Digite a tecnologia blockchain e a unidade chinesa para configurar uma moeda alternativa baseada em blockchain. Mahbubani nos leva ao Fórum China Finance 40 em agosto do ano passado, quando o vice-diretor do Banco Popular da China, Mu Changchun, disse que o PBOC estava "próximo" de emitir sua própria criptomoeda.
Dois meses depois, o presidente Xi anunciou que o blockchain se tornaria uma "alta prioridade" e uma questão de estratégia nacional de longo prazo. Está acontecendo agora. O yuan digital - como em uma "blockchain soberana" - é iminente.
E isso nos leva ao papel do dólar americano no financiamento do comércio global. Mahbubani analisa corretamente que, uma vez terminado, "o complexo sistema internacional baseado no dólar americano poderá desmoronar, rápida ou lentamente". O plano diretor da China é acelerar o processo conectando suas plataformas digitais - Alipay, WeChat Pay - em um sistema global.
Século asiático
Como Mahbubani explica cuidadosamente, "embora os líderes chineses desejem rejuvenescer a civilização chinesa, eles não têm o impulso missionário de dominar o mundo e tornar todos chineses". E ainda assim, "os EUA se convenceram de que a China se tornou uma ameaça existencial".
Os melhores e mais brilhantes da Ásia, incluindo Mahbubani, nunca deixam de se surpreender com a total incapacidade do sistema americano de "fazer ajustes estratégicos nessa nova fase da história". Mahbubani dedica um capítulo inteiro - "Os Estados Unidos podem fazer reviravoltas?" - ao dilema.
No apêndice ele ainda acrescenta um texto de Stephen Walt desmistificando "o mito do excepcionalismo americano". Não há evidências de que o ethos do Exceptionalistan esteja sendo seriamente contestado.
Um relatório recente da McKinsey analisa se o "próximo normal" emergirá da Ásia e algumas de suas conclusões são inevitáveis: "A futura história global começa na Ásia". Isso vai muito além dos números prosaicos, afirmando que em 20 anos, até 2040, "a expectativa é de que a Ásia represente 40% do consumo global e 52% do PIB".

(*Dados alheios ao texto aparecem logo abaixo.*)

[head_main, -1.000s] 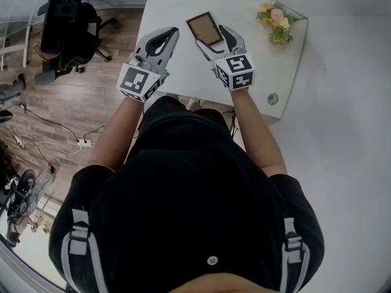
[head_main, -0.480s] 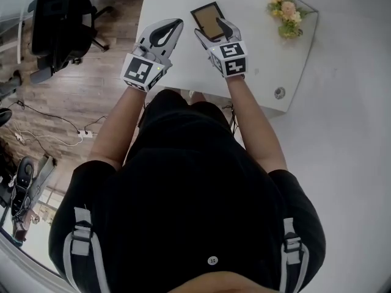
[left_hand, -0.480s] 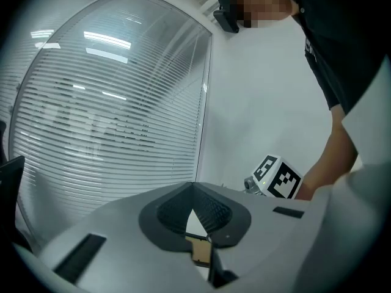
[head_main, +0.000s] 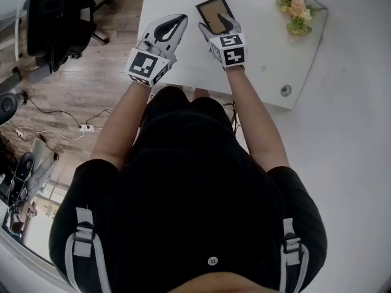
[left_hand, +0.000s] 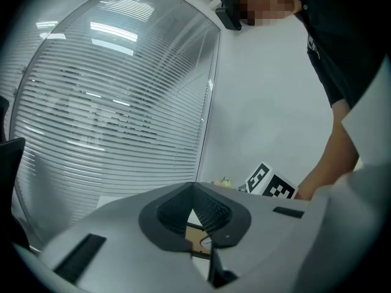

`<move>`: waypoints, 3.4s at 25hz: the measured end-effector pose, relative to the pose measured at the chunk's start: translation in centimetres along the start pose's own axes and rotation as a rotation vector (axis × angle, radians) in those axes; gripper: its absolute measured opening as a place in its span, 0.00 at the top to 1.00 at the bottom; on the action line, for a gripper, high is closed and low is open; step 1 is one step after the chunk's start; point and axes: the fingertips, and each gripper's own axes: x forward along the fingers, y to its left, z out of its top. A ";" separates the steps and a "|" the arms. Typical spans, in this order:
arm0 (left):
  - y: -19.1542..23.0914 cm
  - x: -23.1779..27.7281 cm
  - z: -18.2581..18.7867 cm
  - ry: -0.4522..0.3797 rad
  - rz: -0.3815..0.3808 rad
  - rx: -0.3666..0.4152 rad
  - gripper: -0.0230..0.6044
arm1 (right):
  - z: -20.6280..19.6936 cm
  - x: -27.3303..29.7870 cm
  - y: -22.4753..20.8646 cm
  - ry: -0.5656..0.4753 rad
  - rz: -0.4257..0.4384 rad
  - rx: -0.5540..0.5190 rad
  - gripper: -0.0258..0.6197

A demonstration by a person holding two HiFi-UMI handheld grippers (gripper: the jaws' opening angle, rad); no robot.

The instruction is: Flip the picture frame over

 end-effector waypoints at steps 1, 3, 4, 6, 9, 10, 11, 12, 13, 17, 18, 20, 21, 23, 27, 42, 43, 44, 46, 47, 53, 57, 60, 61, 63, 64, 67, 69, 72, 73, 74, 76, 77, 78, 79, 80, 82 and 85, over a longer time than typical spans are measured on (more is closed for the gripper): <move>0.1 0.1 -0.3 0.005 -0.003 0.003 0.96 | -0.4 0.4 -0.1 0.012 -0.007 0.001 0.52; 0.3 0.4 -0.9 0.017 -0.011 0.009 0.96 | -1.1 1.2 -0.3 0.036 -0.016 0.008 0.53; 0.5 0.5 -1.2 0.024 -0.015 0.010 0.96 | -1.4 1.6 -0.3 0.046 -0.018 0.013 0.54; 0.8 0.9 -1.8 0.035 -0.019 0.013 0.96 | -1.8 2.3 -0.4 0.062 -0.020 0.015 0.55; 1.1 1.4 -2.8 0.049 -0.024 0.012 0.96 | -2.5 3.2 -0.7 0.086 -0.029 0.002 0.59; 1.2 1.5 -3.1 0.053 -0.026 0.010 0.96 | -2.7 3.5 -0.7 0.095 -0.033 -0.003 0.60; 1.3 1.6 -3.3 0.057 -0.028 0.009 0.96 | -3.0 3.9 -0.7 0.106 -0.037 -0.009 0.61; 1.4 1.6 -3.6 0.061 -0.030 0.007 0.96 | -3.3 4.2 -0.8 0.116 -0.041 -0.014 0.62; 1.5 1.7 -3.7 0.065 -0.031 0.006 0.96 | -3.5 4.4 -0.8 0.126 -0.045 -0.018 0.62; 1.7 1.8 -4.5 0.076 -0.033 0.007 0.96 | -4.3 5.1 -1.0 0.145 -0.062 -0.040 0.66; 1.7 1.8 -4.6 0.078 -0.033 0.008 0.96 | -4.4 5.3 -1.0 0.147 -0.062 -0.042 0.66; 1.7 1.9 -4.9 0.080 -0.033 0.007 0.96 | -4.9 5.7 -1.1 0.151 -0.062 -0.047 0.67; 1.7 1.9 -5.0 0.081 -0.033 0.006 0.96 | -5.1 5.8 -1.2 0.154 -0.061 -0.052 0.67; 1.8 1.9 -5.1 0.080 -0.032 0.003 0.96 | -5.2 6.1 -1.0 0.154 -0.057 -0.058 0.69; 2.0 1.8 -5.3 0.080 -0.026 -0.006 0.96 | -5.4 6.3 -0.9 0.172 -0.082 -0.094 0.75; 2.6 0.4 -5.1 0.076 -0.010 -0.021 0.96 | -5.1 6.1 -0.9 0.182 -0.131 -0.099 0.88; 2.5 0.3 -5.0 0.073 -0.007 -0.021 0.96 | -4.9 5.9 -0.9 0.172 -0.128 -0.087 0.88; 2.5 0.2 -4.9 0.071 -0.004 -0.021 0.96 | -4.5 5.5 -1.0 0.161 -0.125 -0.071 0.88; 2.4 0.1 -4.6 0.068 0.003 -0.021 0.96 | -4.0 4.8 -1.2 0.141 -0.124 -0.041 0.88; 2.3 0.1 -4.5 0.065 0.006 -0.022 0.96 | -3.7 4.4 -1.5 0.134 -0.128 -0.030 0.88; 1.2 -0.1 -2.5 0.037 0.006 -0.010 0.96 | -1.7 2.0 -2.2 0.090 -0.134 0.016 0.88; -0.5 -0.1 -1.3 0.017 0.004 0.017 0.96 | -0.8 -0.2 -2.5 0.040 -0.121 0.053 0.88; -1.7 -0.2 -0.3 0.002 0.005 0.027 0.96 | -0.2 -2.0 -2.6 0.010 -0.106 0.086 0.88; -1.8 -0.3 0.2 -0.002 0.004 0.026 0.96 | 0.2 -2.4 -2.4 0.003 -0.101 0.095 0.88; -2.0 -0.6 0.7 0.000 0.004 0.025 0.96 | 0.8 -3.2 -2.2 -0.007 -0.092 0.111 0.88; -2.3 -0.7 0.8 0.008 0.005 0.026 0.96 | 0.9 -3.6 -2.1 -0.012 -0.087 0.120 0.88; -3.2 -0.6 1.2 0.000 0.004 0.038 0.96 | 1.1 -4.8 -2.1 -0.029 -0.069 0.147 0.88; -3.9 -0.2 1.7 -0.014 0.001 0.047 0.96 | 1.4 -5.6 -2.2 -0.045 -0.058 0.158 0.88; -4.7 -0.1 2.7 -0.027 -0.004 0.054 0.96 | 2.1 -7.0 -1.9 -0.071 -0.036 0.192 0.88; -4.9 0.0 2.9 -0.029 -0.006 0.057 0.96 | 2.4 -7.5 -1.7 -0.080 -0.026 0.208 0.88; -5.1 0.0 3.1 -0.028 -0.008 0.058 0.96 | 2.6 -7.9 -1.6 -0.088 -0.016 0.224 0.88; -5.3 0.0 3.4 -0.025 -0.011 0.059 0.96 | 2.9 -8.5 -1.4 -0.102 0.004 0.255 0.88; -5.4 0.1 3.7 -0.033 -0.013 0.061 0.96 | 3.0 -8.7 -1.4 -0.107 0.011 0.268 0.88; -5.5 0.1 4.1 -0.044 -0.016 0.064 0.96 | 3.2 -9.0 -1.3 -0.111 0.015 0.277 0.88; -5.6 0.2 4.5 -0.051 -0.018 0.067 0.96 | 3.3 -9.3 -1.3 -0.114 0.018 0.285 0.88; -5.7 0.2 4.7 -0.054 -0.020 0.069 0.96 | 3.5 -9.6 -1.2 -0.117 0.022 0.292 0.88; -6.0 0.3 4.9 -0.048 -0.024 0.071 0.96 | 3.7 -10.1 -1.1 -0.125 0.035 0.313 0.88; -6.3 0.4 5.2 -0.043 -0.029 0.076 0.96 | 4.1 -10.8 -0.9 -0.140 0.058 0.356 0.88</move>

O relatório argumenta que "podemos considerar essa pandemia como o ponto de inflexão quando o século asiático realmente começou".
Em 1997, durante a mesma semana quando eu estava cobrindo a entrega de Hong Kong, que publicou um livro no Brasil, cujo traduzido título era 21 st : o século asiático (trechos de alguns capítulos podem ser encontradas aqui ). Naquela época, eu já morava na Ásia há três anos e aprendi algumas lições importantes da Cingapura de Mahbubani.
A China ainda era um ator distante no novo horizonte. Agora é um jogo completamente diferente. O século asiático - na verdade o século euro-asiático - já está em andamento, à medida que a integração da Eurásia se desenvolve impulsionada por siglas muito trabalhadas (BRI, AIIB, SCO, EAEU) e pela parceria estratégica Rússia-China.
O livro de Mahbubani, capturando a ilusória e insuportável leveza da China, é a ilustração mais recente desse fluxo inexorável da história.
A China ganhou? O desafio chinês ao primado americano (Kishore Mahbubani), publicado pela Public Affairs (US $ 19,89).